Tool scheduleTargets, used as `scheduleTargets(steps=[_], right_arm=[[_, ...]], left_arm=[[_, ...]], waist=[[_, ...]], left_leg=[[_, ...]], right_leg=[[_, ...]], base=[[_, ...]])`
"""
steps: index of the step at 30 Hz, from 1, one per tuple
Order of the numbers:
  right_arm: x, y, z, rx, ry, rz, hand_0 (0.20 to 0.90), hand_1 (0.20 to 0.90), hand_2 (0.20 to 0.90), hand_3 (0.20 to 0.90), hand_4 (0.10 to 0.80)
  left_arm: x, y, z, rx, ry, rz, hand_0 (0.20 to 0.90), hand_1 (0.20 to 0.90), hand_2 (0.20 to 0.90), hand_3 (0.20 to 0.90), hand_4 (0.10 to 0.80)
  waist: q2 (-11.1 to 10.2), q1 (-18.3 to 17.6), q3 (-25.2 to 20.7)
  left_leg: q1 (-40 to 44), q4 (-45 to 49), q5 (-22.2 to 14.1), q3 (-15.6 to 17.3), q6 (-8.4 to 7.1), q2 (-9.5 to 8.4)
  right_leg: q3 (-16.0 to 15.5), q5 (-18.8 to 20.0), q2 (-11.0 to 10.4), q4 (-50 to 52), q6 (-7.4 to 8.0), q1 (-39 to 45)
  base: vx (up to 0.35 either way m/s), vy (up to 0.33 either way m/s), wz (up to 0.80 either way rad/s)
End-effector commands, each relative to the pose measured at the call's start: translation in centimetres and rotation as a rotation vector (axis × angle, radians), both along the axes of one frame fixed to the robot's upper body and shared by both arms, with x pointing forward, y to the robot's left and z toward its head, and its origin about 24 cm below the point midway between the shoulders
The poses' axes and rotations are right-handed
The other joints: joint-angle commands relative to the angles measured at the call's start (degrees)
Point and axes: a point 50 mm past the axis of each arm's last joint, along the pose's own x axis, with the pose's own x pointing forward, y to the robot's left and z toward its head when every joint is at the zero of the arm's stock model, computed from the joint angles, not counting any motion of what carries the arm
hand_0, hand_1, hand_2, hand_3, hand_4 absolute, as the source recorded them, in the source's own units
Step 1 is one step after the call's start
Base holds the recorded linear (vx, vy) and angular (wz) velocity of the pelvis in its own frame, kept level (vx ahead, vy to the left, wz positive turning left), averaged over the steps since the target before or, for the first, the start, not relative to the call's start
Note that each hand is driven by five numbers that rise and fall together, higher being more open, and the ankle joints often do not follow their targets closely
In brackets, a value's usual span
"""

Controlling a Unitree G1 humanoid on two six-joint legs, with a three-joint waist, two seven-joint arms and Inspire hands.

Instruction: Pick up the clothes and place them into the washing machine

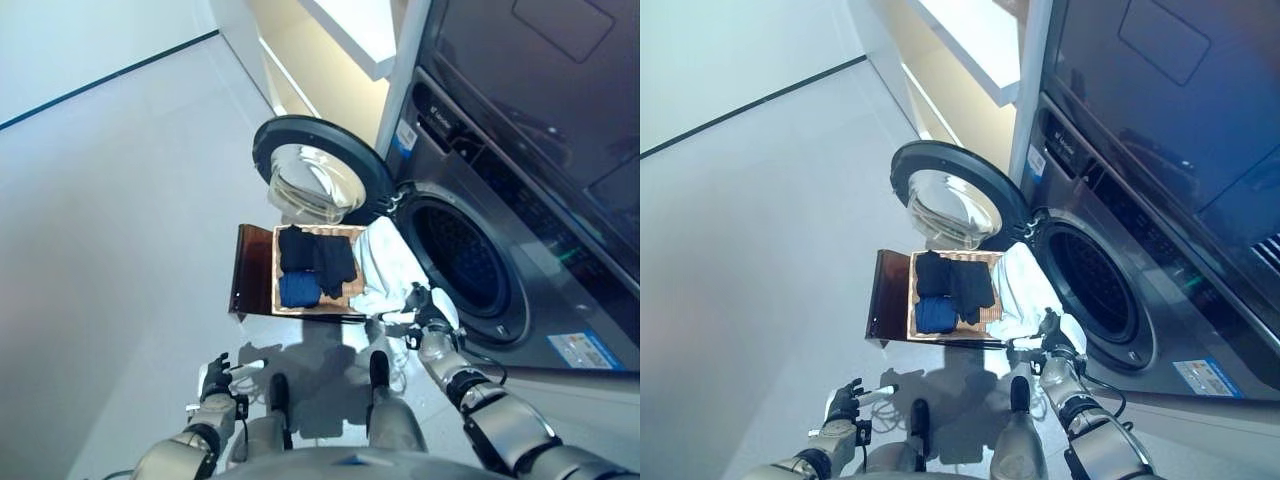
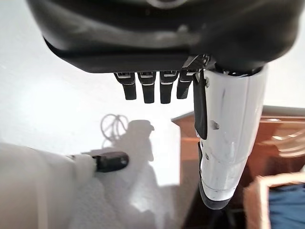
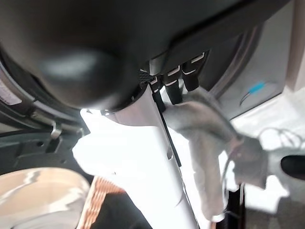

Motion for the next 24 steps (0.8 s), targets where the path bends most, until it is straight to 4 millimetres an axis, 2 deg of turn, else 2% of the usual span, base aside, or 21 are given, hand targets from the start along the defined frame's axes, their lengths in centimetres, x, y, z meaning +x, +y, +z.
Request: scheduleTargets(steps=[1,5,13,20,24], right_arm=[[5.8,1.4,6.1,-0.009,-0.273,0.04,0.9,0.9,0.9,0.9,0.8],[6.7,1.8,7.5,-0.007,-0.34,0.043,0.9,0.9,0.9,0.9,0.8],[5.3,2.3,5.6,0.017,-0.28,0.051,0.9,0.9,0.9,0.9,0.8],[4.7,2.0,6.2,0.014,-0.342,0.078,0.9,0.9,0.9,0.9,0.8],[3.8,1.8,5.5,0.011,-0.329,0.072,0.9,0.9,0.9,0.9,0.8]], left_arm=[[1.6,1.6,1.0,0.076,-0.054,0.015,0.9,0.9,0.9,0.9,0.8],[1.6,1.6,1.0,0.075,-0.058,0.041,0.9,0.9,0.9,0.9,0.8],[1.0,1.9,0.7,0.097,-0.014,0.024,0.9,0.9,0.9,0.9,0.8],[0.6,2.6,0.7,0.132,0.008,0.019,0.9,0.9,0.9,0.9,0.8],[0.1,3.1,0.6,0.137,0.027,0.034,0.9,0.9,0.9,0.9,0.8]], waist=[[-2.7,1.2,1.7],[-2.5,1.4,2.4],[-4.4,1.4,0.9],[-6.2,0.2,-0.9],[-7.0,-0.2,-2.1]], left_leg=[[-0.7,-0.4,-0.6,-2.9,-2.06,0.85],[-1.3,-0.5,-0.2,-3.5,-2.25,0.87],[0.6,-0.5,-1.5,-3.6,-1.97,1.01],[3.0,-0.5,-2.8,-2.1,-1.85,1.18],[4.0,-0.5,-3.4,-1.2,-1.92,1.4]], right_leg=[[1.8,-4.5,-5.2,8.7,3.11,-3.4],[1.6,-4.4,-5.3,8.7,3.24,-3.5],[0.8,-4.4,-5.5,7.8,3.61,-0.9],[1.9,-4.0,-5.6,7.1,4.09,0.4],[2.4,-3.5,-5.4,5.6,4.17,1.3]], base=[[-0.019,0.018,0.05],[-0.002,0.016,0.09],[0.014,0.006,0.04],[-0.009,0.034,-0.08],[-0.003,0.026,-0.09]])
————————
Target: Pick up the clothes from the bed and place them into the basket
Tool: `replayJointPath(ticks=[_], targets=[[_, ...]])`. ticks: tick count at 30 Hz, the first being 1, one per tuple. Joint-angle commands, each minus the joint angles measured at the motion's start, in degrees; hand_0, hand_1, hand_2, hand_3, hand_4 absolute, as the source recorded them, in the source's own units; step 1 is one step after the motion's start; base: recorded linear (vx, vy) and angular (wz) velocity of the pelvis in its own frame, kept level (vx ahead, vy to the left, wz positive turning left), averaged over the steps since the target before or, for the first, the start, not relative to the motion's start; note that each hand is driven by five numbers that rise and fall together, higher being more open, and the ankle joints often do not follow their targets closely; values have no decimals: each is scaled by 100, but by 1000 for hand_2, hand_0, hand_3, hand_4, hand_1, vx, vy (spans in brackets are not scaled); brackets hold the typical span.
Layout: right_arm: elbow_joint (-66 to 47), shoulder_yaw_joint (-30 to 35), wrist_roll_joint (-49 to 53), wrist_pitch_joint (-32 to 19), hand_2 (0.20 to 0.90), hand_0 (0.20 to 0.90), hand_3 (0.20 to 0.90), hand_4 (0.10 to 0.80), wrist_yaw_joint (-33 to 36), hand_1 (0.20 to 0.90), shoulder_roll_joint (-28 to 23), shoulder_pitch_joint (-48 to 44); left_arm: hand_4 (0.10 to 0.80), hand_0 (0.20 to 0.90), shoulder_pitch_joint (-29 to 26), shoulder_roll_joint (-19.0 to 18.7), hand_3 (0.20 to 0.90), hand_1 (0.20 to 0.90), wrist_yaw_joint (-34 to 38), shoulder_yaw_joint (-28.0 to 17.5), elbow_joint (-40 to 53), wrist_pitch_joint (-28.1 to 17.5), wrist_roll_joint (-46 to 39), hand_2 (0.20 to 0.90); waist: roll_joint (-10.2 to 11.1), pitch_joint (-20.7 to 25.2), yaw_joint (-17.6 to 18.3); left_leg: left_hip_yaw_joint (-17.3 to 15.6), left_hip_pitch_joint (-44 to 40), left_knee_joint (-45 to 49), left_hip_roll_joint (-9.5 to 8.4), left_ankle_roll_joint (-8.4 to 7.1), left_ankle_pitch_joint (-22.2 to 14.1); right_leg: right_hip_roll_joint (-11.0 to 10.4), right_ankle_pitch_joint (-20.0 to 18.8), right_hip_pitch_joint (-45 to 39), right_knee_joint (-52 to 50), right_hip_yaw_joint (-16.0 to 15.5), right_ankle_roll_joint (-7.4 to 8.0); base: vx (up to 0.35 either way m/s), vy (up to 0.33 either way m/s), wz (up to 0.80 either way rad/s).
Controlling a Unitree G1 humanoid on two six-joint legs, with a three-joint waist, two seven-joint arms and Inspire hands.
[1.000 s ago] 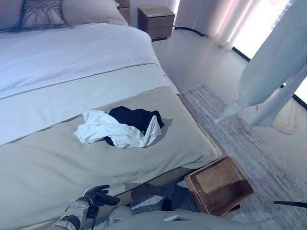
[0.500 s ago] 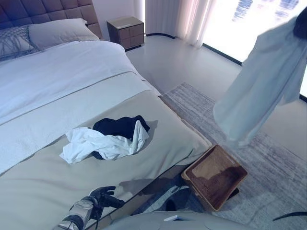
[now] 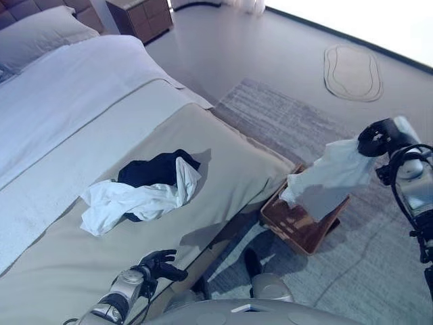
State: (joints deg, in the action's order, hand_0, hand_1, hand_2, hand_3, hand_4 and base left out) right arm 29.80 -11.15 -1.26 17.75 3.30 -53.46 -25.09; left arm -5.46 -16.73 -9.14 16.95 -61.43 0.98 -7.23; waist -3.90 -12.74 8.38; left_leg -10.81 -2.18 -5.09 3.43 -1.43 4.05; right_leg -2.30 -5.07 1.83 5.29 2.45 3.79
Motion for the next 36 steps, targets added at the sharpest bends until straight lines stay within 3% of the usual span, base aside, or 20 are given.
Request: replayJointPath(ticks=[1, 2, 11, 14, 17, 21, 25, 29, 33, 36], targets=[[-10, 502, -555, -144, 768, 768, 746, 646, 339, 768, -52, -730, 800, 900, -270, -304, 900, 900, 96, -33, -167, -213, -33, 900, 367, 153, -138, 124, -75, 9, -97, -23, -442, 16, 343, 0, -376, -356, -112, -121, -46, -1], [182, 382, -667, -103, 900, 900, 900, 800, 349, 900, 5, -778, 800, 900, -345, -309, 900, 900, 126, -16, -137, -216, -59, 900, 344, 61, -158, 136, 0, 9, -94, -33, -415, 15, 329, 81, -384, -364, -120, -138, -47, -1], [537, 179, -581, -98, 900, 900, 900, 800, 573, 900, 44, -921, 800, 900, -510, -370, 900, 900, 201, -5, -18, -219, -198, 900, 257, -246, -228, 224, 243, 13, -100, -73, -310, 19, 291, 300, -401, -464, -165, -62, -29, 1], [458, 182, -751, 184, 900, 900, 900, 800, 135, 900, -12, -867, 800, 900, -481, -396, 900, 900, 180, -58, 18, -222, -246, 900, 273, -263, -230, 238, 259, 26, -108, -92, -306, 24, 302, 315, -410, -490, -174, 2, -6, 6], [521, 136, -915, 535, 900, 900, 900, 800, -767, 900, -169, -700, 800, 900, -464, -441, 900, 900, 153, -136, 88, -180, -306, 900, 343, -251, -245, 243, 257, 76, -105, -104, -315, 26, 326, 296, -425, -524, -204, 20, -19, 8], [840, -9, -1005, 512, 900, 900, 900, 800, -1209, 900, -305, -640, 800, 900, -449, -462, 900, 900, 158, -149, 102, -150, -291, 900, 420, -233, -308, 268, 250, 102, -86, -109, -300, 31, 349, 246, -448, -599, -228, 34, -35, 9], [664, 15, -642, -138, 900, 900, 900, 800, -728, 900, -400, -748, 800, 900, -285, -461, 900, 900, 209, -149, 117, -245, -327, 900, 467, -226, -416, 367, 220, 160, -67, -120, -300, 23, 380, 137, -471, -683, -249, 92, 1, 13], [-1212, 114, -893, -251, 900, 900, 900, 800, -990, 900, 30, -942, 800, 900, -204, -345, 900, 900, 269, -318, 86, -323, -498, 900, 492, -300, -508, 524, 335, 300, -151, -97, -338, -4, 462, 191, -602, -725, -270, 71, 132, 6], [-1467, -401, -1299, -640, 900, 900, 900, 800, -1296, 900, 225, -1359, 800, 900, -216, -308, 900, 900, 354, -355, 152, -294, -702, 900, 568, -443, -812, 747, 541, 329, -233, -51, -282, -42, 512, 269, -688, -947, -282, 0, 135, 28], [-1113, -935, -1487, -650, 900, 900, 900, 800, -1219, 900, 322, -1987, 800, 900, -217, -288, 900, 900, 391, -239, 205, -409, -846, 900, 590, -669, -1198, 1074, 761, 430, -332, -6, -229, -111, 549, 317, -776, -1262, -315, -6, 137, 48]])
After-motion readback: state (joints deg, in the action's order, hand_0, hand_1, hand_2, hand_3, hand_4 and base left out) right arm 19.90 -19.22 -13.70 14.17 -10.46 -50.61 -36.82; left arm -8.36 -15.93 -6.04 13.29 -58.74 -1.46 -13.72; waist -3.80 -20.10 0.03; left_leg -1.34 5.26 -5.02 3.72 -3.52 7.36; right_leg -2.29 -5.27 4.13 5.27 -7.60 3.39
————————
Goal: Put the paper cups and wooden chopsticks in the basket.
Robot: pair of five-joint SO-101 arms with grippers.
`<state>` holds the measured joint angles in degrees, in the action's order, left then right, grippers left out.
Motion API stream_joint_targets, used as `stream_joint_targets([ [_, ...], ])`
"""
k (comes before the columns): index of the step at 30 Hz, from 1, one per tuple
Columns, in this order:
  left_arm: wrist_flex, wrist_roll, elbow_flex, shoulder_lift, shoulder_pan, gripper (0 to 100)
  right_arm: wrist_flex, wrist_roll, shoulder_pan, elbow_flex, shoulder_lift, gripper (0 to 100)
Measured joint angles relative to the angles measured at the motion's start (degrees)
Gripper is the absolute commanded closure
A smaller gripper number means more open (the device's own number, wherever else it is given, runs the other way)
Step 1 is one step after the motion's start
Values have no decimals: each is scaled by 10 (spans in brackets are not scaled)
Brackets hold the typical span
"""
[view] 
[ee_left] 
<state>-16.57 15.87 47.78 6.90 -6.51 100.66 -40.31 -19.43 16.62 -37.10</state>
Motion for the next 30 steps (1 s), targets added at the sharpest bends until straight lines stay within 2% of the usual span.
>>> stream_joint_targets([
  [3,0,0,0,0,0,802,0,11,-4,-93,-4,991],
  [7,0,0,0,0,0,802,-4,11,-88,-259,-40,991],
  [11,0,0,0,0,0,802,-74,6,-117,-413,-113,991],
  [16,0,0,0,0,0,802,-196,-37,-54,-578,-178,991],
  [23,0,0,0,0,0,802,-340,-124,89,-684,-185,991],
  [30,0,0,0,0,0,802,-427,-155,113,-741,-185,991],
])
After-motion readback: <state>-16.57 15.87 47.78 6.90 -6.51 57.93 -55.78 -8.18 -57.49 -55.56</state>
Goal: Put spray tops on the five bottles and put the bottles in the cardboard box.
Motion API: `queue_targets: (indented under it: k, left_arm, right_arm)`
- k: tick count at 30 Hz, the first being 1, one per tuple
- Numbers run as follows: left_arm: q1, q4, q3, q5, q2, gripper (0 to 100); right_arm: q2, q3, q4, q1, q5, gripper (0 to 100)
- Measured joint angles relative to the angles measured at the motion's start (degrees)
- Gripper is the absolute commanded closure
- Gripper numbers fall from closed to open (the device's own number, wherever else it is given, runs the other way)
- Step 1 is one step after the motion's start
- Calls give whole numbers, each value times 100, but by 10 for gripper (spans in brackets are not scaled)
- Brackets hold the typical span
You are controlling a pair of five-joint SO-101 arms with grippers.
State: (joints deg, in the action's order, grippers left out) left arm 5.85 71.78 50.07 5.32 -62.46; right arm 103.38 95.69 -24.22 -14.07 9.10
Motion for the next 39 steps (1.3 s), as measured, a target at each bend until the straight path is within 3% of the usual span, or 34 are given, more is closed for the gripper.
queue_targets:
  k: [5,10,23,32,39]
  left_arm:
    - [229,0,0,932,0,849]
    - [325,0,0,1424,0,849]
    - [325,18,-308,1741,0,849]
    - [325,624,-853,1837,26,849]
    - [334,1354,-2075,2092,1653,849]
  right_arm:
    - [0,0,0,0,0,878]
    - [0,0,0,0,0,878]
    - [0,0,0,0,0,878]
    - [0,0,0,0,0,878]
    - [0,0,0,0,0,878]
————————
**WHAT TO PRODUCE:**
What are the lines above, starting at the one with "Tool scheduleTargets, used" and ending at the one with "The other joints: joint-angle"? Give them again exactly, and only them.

**COMPLETED TASK:**
Tool scheduleTargets, used as `scheduleTargets(steps=[_], right_arm=[[_, ...]], left_arm=[[_, ...]], waist=[[_, ...]], left_leg=[[_, ...]], right_leg=[[_, ...]], base=[[_, ...]])`
"""
steps: index of the step at 30 Hz, from 1, one per tuple
Order of the numbers:
  right_arm: x, y, z, rx, ry, rz, hand_0 (0.20 to 0.90), hand_1 (0.20 to 0.90), hand_2 (0.20 to 0.90), hand_3 (0.20 to 0.90), hand_4 (0.10 to 0.80)
  left_arm: x, y, z, rx, ry, rz, hand_0 (0.20 to 0.90), hand_1 (0.20 to 0.90), hand_2 (0.20 to 0.90), hand_3 (0.20 to 0.90), hand_4 (0.10 to 0.80)
  waist: q2 (-11.1 to 10.2), q1 (-18.3 to 17.6), q3 (-25.2 to 20.7)
  left_leg: q1 (-40 to 44), q4 (-45 to 49), q5 (-22.2 to 14.1), q3 (-15.6 to 17.3), q6 (-8.4 to 7.1), q2 (-9.5 to 8.4)
  right_leg: q3 (-16.0 to 15.5), q5 (-18.8 to 20.0), q2 (-11.0 to 10.4), q4 (-50 to 52), q6 (-7.4 to 8.0), q1 (-39 to 45)
  base: vx (up to 0.35 either way m/s), vy (up to 0.33 either way m/s), wz (up to 0.80 either way rad/s)
End-effector commands, each relative to the pose measured at the call's start: translation in centimetres and rotation as a rotation vector (axis × angle, radians), both along the axes of one frame fixed to the robot's upper body and shared by both arms, with x pointing forward, y to the robot's left and z toward its head, and its origin about 24 cm below the point midway between the shoulders
The poses' axes and rotations are right-handed
The other joints: joint-angle commands relative to the angles measured at the call's start (degrees)

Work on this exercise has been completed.